Rocky Mount
was another of those local attractions that I visited as a school kid
but was clearly too young to fully appreciate at the time. Emily and her
husband met us there for a tour, and we were all amazed by the museum
and (even more so) by the re-creation of frontier life out back.
But I'll start in front, where Mark was quite taken by the shake roofs that covered the barn, sheds, and houses.
I, of course, was more
drawn to the heirloom sheep and to the orchard, where I snagged a few
pears that otherwise seemed destined to rot on the ground.
Inside, Mark's toolish eye immediately picked out the hand-cranked drill press...
...while I was more interested in the idea of using coring technology to learn about the trees that made up the log houses.
Speaking of log houses, the real adventure began when we finished our
interior journey and stepped into the world of 1791. The
farmstead of the Cobb family has been lovingly salvaged and restored and
tour guides dressed in period clothing welcome you inside to learn
about their life after the Revolutionary War.
Above, you can see the
main house, with the typical dogtrot (covered porch) joining the
original smaller house with the larger addition. The Cobbs were quite a
wealthy family, evidenced by the size of their house and by the presence
of glass windows. There is no kitchen in the main house either --- just
living and sleeping accommodations --- since the family was rich enough
to own slaves. As we learned later in our tour, all food was cooked in a
separate building and delivered in stages to the family and to their
numerous guests.
Mark called the tour guides actors,
but I was able to suspend my disbelief most of the time and accept that
they were real people of 1791 welcoming us into their lives. (Yes, I do
find it particularly easy to live in a fantasy world. Why do you ask?) I
could feel this woman's wonder and care as she unwrapped a block of tea
from China, which she informed us would cost more than a day of a man's
wages. And I was intrigued by the pieces of eight (called "bits" here
on the frontier), by straw ticking for children's mattresses (easier to
restuff than feathers if younguns wet the bed), and by standing writing
desks.
But the best part of the
tour came when we reached the kitchen, complete with drying herbs, huge
cooking hearth, meat spit, and warming oven. Off to the left (not
visible in this picture) was a bread oven, fired up once a week for a
huge day of baking. "We never bake on Mondays," our guide explained,
"Because it takes the entire day beforehand to prepare, and Sunday is
the Sabbath."
Okay, I lied. The real
best part was when the cook brought us down to the weaving house.

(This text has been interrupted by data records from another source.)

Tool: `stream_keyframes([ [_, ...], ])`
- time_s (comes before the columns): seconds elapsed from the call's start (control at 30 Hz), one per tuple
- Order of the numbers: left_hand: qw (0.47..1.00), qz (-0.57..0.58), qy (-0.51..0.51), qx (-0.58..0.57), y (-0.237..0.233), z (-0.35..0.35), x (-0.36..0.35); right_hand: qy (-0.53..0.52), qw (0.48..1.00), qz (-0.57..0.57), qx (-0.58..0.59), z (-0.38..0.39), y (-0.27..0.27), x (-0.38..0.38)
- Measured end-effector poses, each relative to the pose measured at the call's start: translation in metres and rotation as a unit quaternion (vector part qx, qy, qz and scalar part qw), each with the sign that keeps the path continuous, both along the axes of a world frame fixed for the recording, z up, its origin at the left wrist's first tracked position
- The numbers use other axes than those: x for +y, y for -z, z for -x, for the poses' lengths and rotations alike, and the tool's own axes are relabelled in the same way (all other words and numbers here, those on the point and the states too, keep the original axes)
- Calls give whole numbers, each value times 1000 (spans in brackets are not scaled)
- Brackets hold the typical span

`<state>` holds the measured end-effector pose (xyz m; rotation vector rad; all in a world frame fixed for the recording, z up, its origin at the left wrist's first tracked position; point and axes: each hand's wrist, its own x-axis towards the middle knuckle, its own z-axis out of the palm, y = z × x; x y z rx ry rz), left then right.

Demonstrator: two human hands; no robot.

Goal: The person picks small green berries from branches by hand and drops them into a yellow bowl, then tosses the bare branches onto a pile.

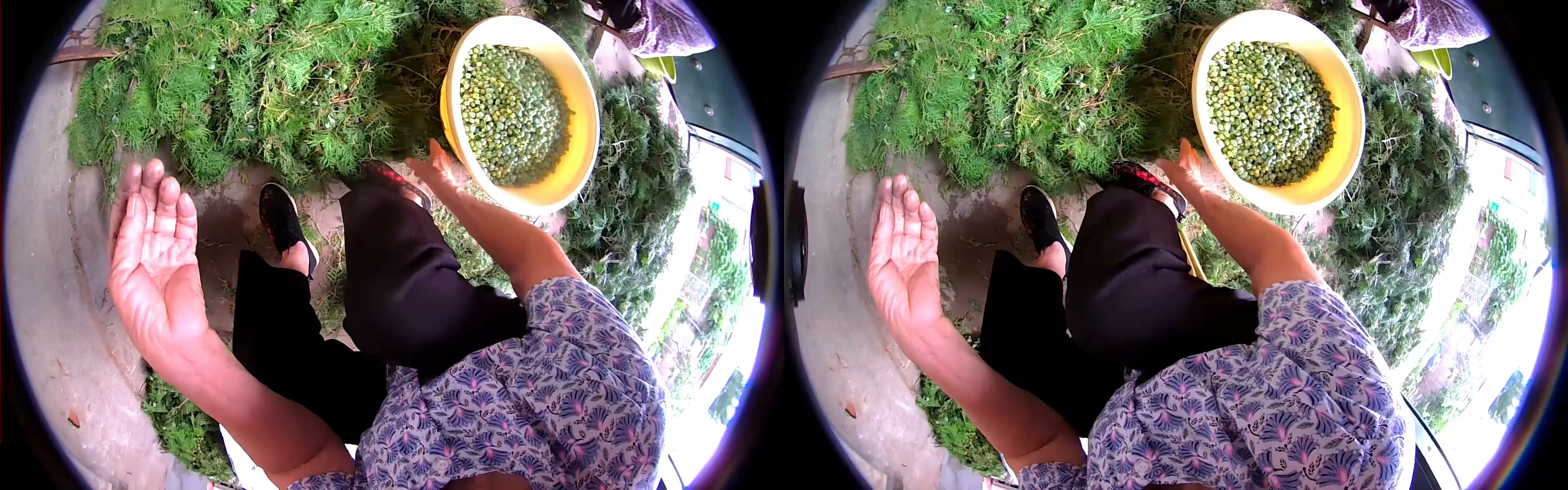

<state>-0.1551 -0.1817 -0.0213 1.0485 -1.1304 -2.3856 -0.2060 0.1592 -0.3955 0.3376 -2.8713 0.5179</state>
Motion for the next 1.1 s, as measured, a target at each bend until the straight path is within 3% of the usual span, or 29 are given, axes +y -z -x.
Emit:
stream_keyframes([
  [0.03,1000,-1,9,2,1,0,-1,132,959,138,-211,18,-28,-18],
  [0.07,1000,-2,16,5,1,1,-1,252,838,264,-405,34,-52,-34],
  [0.1,1000,16,17,3,2,2,-1,297,802,284,-433,47,-51,-40],
  [0.13,1000,18,16,2,3,3,-1,295,802,286,-434,59,-37,-42],
  [0.2,999,0,35,23,3,3,0,266,749,329,-510,69,-32,-46],
  [0.23,999,3,37,22,3,3,0,330,739,370,-456,72,-28,-51],
  [0.27,999,3,36,20,4,2,0,330,738,369,-458,78,-46,-59],
  [0.33,999,-14,31,22,3,2,-1,195,748,441,-456,94,-88,-72],
  [0.47,999,-15,39,20,3,1,-2,-31,649,636,-416,113,-184,-95],
  [0.5,999,-23,36,21,3,1,-3,-26,650,635,-416,109,-184,-89],
  [0.57,1000,-14,14,1,0,1,0,-39,744,539,-393,105,-183,-78],
  [0.63,1000,-17,17,12,0,-1,-5,-4,799,443,-406,83,-144,-50],
  [0.67,999,-21,23,17,1,-3,-6,51,795,419,-436,66,-123,-37],
  [0.7,999,-21,22,15,2,-4,-5,102,755,422,-491,51,-102,-25],
  [0.77,999,-18,21,17,1,-5,-3,150,810,292,-487,23,-76,-15],
  [0.8,1000,-18,21,13,1,-4,-1,114,807,316,-485,11,-39,1],
  [0.9,1000,-6,11,-11,0,-1,1,76,831,273,-478,0,-16,-2],
  [0.97,999,-14,32,11,2,-1,0,-53,885,296,-356,-2,3,-13],
  [1.0,999,-12,30,12,3,0,-1,-40,866,284,-410,3,-19,-26],
  [1.07,999,-4,47,15,2,2,3,-63,892,143,-424,6,-30,-45],
  [1.1,999,-6,46,21,1,4,7,-65,892,145,-423,6,-28,-47],
])
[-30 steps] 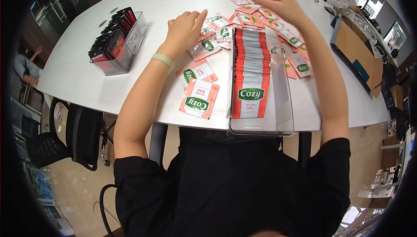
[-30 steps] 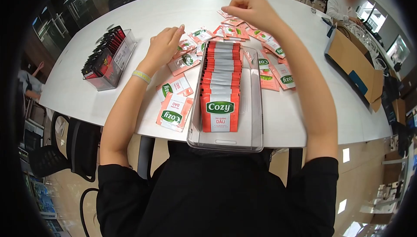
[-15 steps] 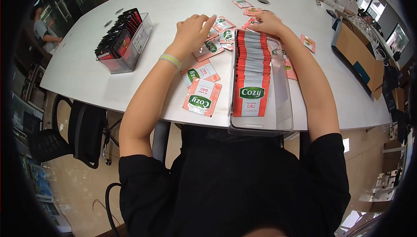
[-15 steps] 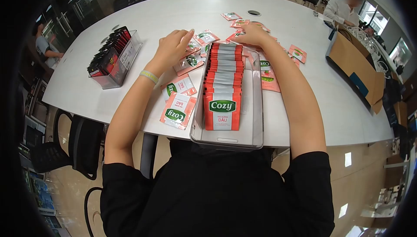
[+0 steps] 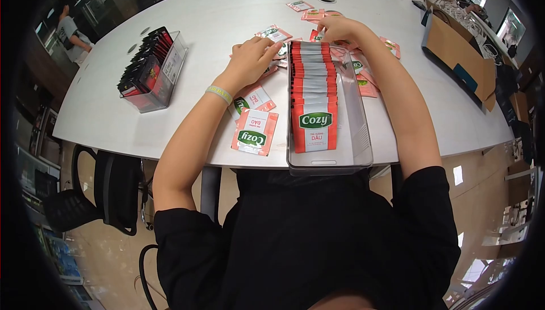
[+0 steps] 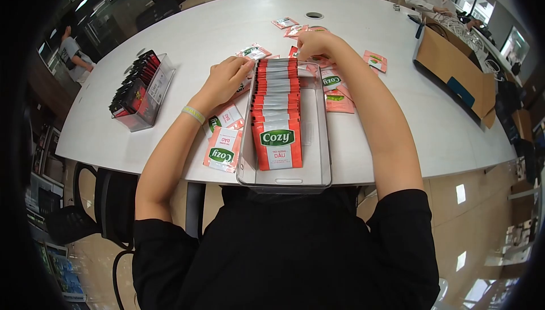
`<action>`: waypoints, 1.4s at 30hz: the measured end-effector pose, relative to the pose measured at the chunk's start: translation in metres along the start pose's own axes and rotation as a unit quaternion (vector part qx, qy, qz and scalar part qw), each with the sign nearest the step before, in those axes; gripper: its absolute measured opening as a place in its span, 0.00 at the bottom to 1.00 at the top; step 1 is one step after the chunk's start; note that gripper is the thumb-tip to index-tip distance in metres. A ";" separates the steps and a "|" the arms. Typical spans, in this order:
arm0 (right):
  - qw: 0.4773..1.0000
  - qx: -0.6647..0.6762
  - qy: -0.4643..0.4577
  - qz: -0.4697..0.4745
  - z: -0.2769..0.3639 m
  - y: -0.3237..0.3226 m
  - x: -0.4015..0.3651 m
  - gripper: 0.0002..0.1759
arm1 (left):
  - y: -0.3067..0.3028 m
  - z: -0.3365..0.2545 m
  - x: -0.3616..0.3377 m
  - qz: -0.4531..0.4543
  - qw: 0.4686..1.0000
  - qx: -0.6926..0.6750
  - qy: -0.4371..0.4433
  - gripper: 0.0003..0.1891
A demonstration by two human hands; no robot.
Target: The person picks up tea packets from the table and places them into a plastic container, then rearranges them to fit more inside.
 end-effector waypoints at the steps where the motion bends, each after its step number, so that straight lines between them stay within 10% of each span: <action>1: 1.000 -0.002 0.000 0.001 -0.008 0.000 0.010 0.30 | 0.000 -0.001 0.000 -0.001 1.000 -0.001 -0.001 0.24; 16: 0.969 -0.142 -0.202 -0.027 0.000 -0.020 0.013 0.18 | -0.003 -0.004 -0.003 0.017 1.000 0.005 0.005 0.23; 21: 0.907 -0.140 -0.321 -0.235 0.050 -0.059 -0.064 0.16 | 0.001 0.001 -0.003 0.020 1.000 0.012 0.005 0.23; 27: 0.920 -0.123 -0.363 0.083 0.110 -0.020 -0.177 0.15 | 0.001 -0.003 -0.004 0.027 0.999 0.044 0.013 0.21; 42: 0.826 -0.270 -0.477 -0.134 0.087 0.060 -0.189 0.19 | -0.001 -0.003 -0.004 0.012 1.000 0.025 0.009 0.22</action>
Point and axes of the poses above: each hand's wrist, its own x-axis towards the middle knuckle, its own y-axis out of the palm, z = x × y, the point moved 1 cm from there along x, towards the middle knuckle, and after that the axes turned 5 degrees about -y, right-handed, at the moved point
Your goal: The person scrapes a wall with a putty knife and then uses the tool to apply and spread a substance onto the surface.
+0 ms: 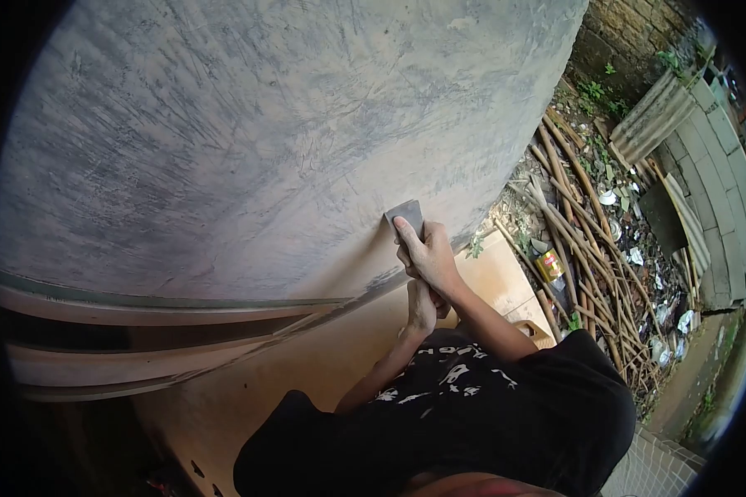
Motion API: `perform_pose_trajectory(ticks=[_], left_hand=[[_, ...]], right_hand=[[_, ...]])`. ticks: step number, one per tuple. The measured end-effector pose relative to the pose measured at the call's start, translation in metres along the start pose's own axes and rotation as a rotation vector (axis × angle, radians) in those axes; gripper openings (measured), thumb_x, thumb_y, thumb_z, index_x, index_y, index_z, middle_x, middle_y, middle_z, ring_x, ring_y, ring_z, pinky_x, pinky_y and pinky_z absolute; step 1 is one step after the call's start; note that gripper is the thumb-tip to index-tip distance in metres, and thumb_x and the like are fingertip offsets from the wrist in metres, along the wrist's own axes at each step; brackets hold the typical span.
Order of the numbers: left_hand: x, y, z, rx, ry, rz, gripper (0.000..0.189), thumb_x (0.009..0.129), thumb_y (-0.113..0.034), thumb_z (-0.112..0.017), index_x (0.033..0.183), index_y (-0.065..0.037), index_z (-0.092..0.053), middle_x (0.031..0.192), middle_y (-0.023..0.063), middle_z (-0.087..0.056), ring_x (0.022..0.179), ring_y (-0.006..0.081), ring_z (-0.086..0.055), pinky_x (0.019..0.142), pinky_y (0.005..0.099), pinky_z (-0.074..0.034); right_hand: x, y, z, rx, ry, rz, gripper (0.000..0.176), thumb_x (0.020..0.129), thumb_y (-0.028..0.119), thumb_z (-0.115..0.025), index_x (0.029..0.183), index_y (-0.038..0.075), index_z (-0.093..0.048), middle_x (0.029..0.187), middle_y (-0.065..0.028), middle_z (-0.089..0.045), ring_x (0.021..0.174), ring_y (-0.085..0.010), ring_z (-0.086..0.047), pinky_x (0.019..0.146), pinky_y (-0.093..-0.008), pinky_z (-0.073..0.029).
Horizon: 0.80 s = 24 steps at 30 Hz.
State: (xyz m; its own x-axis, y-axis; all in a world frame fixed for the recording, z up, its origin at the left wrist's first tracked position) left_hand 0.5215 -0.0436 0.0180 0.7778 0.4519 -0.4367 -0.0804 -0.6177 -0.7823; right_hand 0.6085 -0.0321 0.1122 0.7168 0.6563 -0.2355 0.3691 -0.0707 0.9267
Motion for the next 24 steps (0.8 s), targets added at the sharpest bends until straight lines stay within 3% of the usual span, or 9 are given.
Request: perform_pose_trajectory(ticks=[2, 12, 14, 16, 18, 22, 24], left_hand=[[0.001, -0.002, -0.001, -0.006, 0.033, -0.108, 0.052, 0.098, -0.047, -0.031, 0.058, -0.014, -0.035, 0.046, -0.0054, -0.029, 0.035, 0.0066, -0.03, 0.032, 0.0241, -0.019], [-0.009, -0.006, -0.016, -0.054, 0.044, 0.027, 0.044, 0.096, -0.046, -0.03, 0.066, -0.015, -0.038, 0.049, -0.0049, -0.032, 0.034, 0.0062, -0.028, 0.031, 0.0223, -0.017], [-0.007, -0.01, -0.017, -0.08, -0.009, 0.07, 0.046, 0.096, -0.046, -0.03, 0.061, -0.016, -0.036, 0.047, -0.0054, -0.03, 0.034, 0.0058, -0.026, 0.032, 0.0219, -0.016], [0.003, -0.041, -0.022, 0.045, 0.108, -0.122, 0.049, 0.096, -0.047, -0.031, 0.057, -0.017, -0.032, 0.046, -0.006, -0.028, 0.034, 0.0057, -0.024, 0.032, 0.022, -0.015], [0.005, -0.072, -0.036, 0.14, 0.195, -0.197, 0.05, 0.095, -0.048, -0.031, 0.055, -0.017, -0.03, 0.045, -0.0062, -0.026, 0.034, 0.0058, -0.023, 0.033, 0.0229, -0.015], [0.009, -0.053, -0.03, 0.034, 0.119, -0.154, 0.048, 0.095, -0.046, -0.031, 0.057, -0.017, -0.031, 0.047, -0.0061, -0.025, 0.034, 0.0073, -0.023, 0.033, 0.0246, -0.015], [0.007, -0.026, -0.02, 0.023, 0.062, -0.118, 0.043, 0.093, -0.04, -0.032, 0.057, -0.017, -0.031, 0.047, -0.0051, -0.025, 0.035, 0.009, -0.024, 0.033, 0.026, -0.017]], right_hand=[[-0.003, 0.01, -0.003, -0.007, 0.011, 0.009, 0.042, 0.093, 0.037, -0.055, 0.069, 0.002, -0.05, 0.048, 0.0005, -0.041, 0.036, -0.0052, -0.033, 0.033, -0.0217, -0.024], [-0.007, 0.021, -0.004, -0.032, 0.029, -0.008, 0.041, 0.094, 0.036, -0.054, 0.07, 0.003, -0.049, 0.047, 0.001, -0.042, 0.036, -0.005, -0.034, 0.033, -0.0219, -0.024], [-0.005, 0.027, -0.005, -0.02, 0.033, 0.031, 0.041, 0.094, 0.036, -0.054, 0.069, 0.003, -0.049, 0.047, 0.0012, -0.042, 0.036, -0.005, -0.034, 0.033, -0.0218, -0.025], [-0.004, 0.052, -0.011, -0.004, 0.063, 0.124, 0.043, 0.093, 0.035, -0.054, 0.065, 0.004, -0.048, 0.048, 0.002, -0.043, 0.037, -0.0054, -0.037, 0.034, -0.0226, -0.028], [-0.007, 0.091, -0.022, -0.051, 0.067, 0.252, 0.043, 0.093, 0.035, -0.054, 0.064, 0.004, -0.049, 0.047, 0.0017, -0.043, 0.037, -0.0055, -0.037, 0.034, -0.023, -0.028], [-0.009, 0.087, -0.02, -0.077, 0.079, 0.255, 0.044, 0.093, 0.034, -0.055, 0.062, 0.004, -0.049, 0.047, 0.0014, -0.043, 0.037, -0.0057, -0.038, 0.034, -0.0235, -0.028], [-0.001, 0.039, -0.009, -0.049, 0.052, 0.138, 0.042, 0.093, 0.037, -0.055, 0.066, 0.005, -0.049, 0.046, 0.0018, -0.041, 0.035, -0.0052, -0.034, 0.033, -0.0221, -0.024]])
Point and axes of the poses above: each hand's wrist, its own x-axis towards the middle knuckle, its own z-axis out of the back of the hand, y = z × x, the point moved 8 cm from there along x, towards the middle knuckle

I've
seen spinning and weaving before, but had never watched flax being
transformed from plant to thread. The process was astonishing.
First, you dry the plants
for a couple of years, then you pound them with a heavy weight thing to
loosen up the woody exterior fibers. (Yes, I missed all of the proper
words --- I should have been taking notes.) Rubbing bundles of loosened
flax across a post and then hitting it with a stick knocks off most of
those woody fibers, but you really turn the flax into thread by pulling
it through a metal brush. Add in some wool from the farm's sheep and
you've got fire-resistant linsey woolsey, perfect for a cook who spends
her days flapping a long skirt at an open flame.
I won't write more
because I don't want it to take you as long to read this post as it took
us to suck up all that Rocky Mount has to offer. But I highly recommend
this outing, which costs $7.50 apiece with a AAA card. We spent three
full hours in the museum and on the grounds, and if I hadn't been
starving we likely would have stayed longer. Go after lunch and stay all
afternoon --- you won't regret it!
We had a blast! Rocky Mount is one of my favorite places, anyway! I keep meaning to actually show up for the sheep shearing or one of the other special events.
And if you can catch the people in costume out in the world, they call themselves reenactors.